» Problem:
Output only the lines from the one holding "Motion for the" to the end of the data below, please, copied exactly.

» Provided data:

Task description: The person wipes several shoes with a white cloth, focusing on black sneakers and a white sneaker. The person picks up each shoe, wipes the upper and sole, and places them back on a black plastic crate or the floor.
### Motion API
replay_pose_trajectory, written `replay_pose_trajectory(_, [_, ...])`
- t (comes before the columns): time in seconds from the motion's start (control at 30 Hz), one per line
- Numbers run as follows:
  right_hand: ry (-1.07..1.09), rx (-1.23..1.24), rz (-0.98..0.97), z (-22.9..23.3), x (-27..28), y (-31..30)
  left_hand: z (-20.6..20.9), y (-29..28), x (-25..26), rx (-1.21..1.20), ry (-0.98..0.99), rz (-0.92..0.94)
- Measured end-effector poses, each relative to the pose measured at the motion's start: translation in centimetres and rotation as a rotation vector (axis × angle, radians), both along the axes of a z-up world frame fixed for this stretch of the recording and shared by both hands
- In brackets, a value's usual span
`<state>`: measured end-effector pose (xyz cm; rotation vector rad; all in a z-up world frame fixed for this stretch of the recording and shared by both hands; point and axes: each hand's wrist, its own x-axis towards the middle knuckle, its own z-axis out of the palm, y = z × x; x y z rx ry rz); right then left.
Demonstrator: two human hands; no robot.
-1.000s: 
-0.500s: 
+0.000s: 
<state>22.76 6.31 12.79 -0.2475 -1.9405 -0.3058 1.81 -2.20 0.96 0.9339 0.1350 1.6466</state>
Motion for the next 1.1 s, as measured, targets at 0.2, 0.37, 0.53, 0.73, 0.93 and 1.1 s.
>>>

» Response area:
Motion for the next 1.1 s, as measured, targets at 0.2, 0.37, 0.53, 0.73, 0.93 and 1.1 s.
>>>

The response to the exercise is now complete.